Werner Scholem (29 December 1895 – 17 July 1940) was a member of the German Reichstag in 1924 to 1928 and a leading member of the Communist Party of Germany. Scholem and his wife, Emmy, were portrayed in the 2014 documentary "Between Utopia and Counter Revolution".

Background
Scholem was born on December 29, 1895, in a Jewish family in Berlin. His father was a print shop owner. His brother was Gershom Scholem.

In their youth Werner and Gerhard (later Gershom) were members of the Zionist youth-movement "Jung Juda". Shortly before the outbreak of the First World War, Werner joined a socialist workers' youth group. During the war, both brothers debated the conflicts and common grounds of Zionism and socialism.

From the age of 16, he was also involved in journalism. In 1917, he joined the Independent Social Democratic Party (USPD) and was temporarily detained at Roter Ochse for insulting the Emperor and anti-war activities.

In the Gershom Scholem Collection at the National Library of Israel, there is a copy of Solomon Schecter's German book on Hasidism, "Die Chassidim", published in Berlin in 1904. The book contains the signature of Werner Scholem, and at some point it came into the possession of his younger brother Gershom.

Career
In 1919, Scholem worked in Halle (Saale), as editor of the Volksblatt.

In 1920, Scholem joined the left wing of the Communist Party of Germany.

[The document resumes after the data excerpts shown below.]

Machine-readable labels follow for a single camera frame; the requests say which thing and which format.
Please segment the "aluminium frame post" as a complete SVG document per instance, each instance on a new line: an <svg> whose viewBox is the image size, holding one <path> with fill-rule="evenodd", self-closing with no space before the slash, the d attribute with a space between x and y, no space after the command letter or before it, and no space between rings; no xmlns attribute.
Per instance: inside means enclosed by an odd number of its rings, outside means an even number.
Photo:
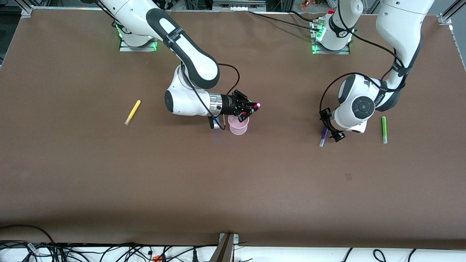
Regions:
<svg viewBox="0 0 466 262"><path fill-rule="evenodd" d="M219 235L219 244L209 262L234 262L234 246L238 244L238 234L221 233Z"/></svg>

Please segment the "yellow highlighter pen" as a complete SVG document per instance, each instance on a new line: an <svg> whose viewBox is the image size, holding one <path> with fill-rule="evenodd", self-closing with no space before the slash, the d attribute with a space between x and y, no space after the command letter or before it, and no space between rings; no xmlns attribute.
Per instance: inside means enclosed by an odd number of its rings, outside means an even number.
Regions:
<svg viewBox="0 0 466 262"><path fill-rule="evenodd" d="M141 100L136 101L136 103L134 104L133 108L131 109L128 117L126 118L125 125L128 126L130 124L130 121L133 119L133 117L134 117L135 113L137 112L140 104L141 104Z"/></svg>

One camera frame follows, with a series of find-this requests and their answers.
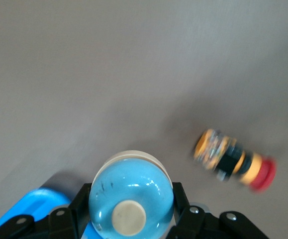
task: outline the gray floor
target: gray floor
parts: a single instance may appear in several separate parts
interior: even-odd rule
[[[210,127],[276,157],[266,193],[193,165]],[[0,216],[126,149],[288,239],[288,1],[0,1]]]

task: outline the white circular patch
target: white circular patch
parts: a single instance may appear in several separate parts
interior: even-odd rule
[[[133,236],[144,228],[146,213],[142,205],[133,200],[122,201],[116,205],[112,214],[115,230],[123,236]]]

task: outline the blue ball
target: blue ball
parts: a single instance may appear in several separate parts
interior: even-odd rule
[[[132,202],[135,215],[122,207],[123,202]],[[159,239],[172,219],[174,194],[159,167],[143,159],[127,158],[109,165],[97,176],[89,210],[94,228],[104,239]]]

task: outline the white rim
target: white rim
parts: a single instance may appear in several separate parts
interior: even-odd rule
[[[123,151],[123,152],[120,152],[120,153],[117,153],[115,155],[113,155],[111,158],[109,158],[105,163],[104,165],[99,169],[99,171],[97,172],[97,174],[95,175],[95,178],[93,180],[93,183],[95,182],[96,178],[108,167],[110,166],[111,164],[117,162],[117,161],[120,161],[120,160],[123,160],[123,159],[126,159],[126,158],[139,158],[139,159],[143,159],[143,160],[146,160],[148,162],[151,162],[153,163],[154,165],[156,165],[157,167],[159,167],[163,173],[166,175],[166,177],[168,178],[169,182],[170,182],[170,185],[171,187],[173,188],[173,184],[172,184],[172,181],[165,169],[165,167],[162,165],[162,163],[157,159],[155,158],[154,156],[148,154],[148,153],[145,153],[145,152],[142,152],[142,151],[137,151],[137,150],[129,150],[129,151]]]

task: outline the red button
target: red button
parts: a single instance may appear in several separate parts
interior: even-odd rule
[[[277,171],[274,159],[262,157],[262,166],[257,177],[251,182],[250,188],[255,192],[265,191],[273,182]]]

In 1921, he became one of the Party's representatives to the Prussian Landtag. The same year, Scholem was entrusted with editing the party newspaper Die Rote Fahne (The Red Flag).

In subsequent years, Scholem worked in the party organisation, mostly for the Berlin branch. In 1924, he became the leader of the national organization, and consequently a member of the Political Bureau of the Communist Party. From 1924 to 1928, he was a member of the German Reichstag. He led the so-called Fischer-Maslow Group associated with the Comintern chairman Grigory Zinoviev, which formed the new "ultra-left" Communist Party leadership after the "right" wing of the party was removed in 1923 by the leaders of the time.

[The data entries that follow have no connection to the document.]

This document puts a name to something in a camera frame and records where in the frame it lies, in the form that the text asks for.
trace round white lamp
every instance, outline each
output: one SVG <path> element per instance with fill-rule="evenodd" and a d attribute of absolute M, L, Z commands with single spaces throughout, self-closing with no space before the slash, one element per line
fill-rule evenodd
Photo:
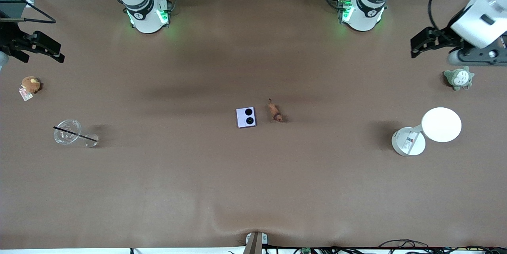
<path fill-rule="evenodd" d="M 436 107 L 422 117 L 419 126 L 396 131 L 391 143 L 398 154 L 410 157 L 424 151 L 424 135 L 436 142 L 449 142 L 458 137 L 460 132 L 461 119 L 458 114 L 449 108 Z"/>

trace brown plush toy
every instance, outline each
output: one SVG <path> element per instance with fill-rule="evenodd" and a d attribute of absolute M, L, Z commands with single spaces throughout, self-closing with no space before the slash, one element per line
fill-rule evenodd
<path fill-rule="evenodd" d="M 23 88 L 29 93 L 36 93 L 40 89 L 40 83 L 34 76 L 26 77 L 21 81 Z"/>

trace brown tablecloth
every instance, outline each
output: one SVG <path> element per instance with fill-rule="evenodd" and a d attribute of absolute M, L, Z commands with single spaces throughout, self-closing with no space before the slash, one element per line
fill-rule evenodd
<path fill-rule="evenodd" d="M 437 23 L 466 3 L 435 0 Z M 66 59 L 1 71 L 1 248 L 235 246 L 253 230 L 287 246 L 505 245 L 507 68 L 473 67 L 455 92 L 449 49 L 411 59 L 427 0 L 389 0 L 370 32 L 323 0 L 179 0 L 152 35 L 116 0 L 36 4 L 58 23 L 20 27 Z M 29 75 L 44 89 L 23 102 Z M 247 106 L 258 125 L 240 130 Z M 393 132 L 437 106 L 460 136 L 397 155 Z M 53 140 L 69 118 L 97 148 Z"/>

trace plush toy
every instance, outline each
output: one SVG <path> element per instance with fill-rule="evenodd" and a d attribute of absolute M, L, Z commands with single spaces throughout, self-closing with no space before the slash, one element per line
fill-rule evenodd
<path fill-rule="evenodd" d="M 29 93 L 36 93 L 40 89 L 40 83 L 34 76 L 26 77 L 21 81 L 23 88 Z"/>
<path fill-rule="evenodd" d="M 456 69 L 454 71 L 444 71 L 444 76 L 454 90 L 460 90 L 463 88 L 467 90 L 472 85 L 472 77 L 474 73 L 469 72 L 469 68 L 464 66 L 463 69 Z"/>

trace lamp base
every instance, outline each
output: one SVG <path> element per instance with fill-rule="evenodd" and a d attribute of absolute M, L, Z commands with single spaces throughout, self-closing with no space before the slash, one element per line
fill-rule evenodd
<path fill-rule="evenodd" d="M 404 127 L 396 131 L 391 143 L 395 151 L 405 157 L 419 155 L 426 147 L 426 139 L 422 132 L 417 132 L 412 127 Z"/>

In August 1925, the new party leadership was sidelined. Scholem was expelled from the party in November 1926 after having cosponsored the Declaration of the 700 against the oppression of the United Left Opposition in Soviet Union. He subsequently joined the group of Left Communists in the Reichstag and, in April 1928, founded with others a "Lenin Bund". This association grew to become one of the leading splinter Communist organizations in Germany. However, Scholem left the Lenin Bund within the year, and remained unaffiliated while still sympathizing with Trotskyist positions and the Left Opposition (LO). He frequently wrote articles for their newspaper Permanente Revolution.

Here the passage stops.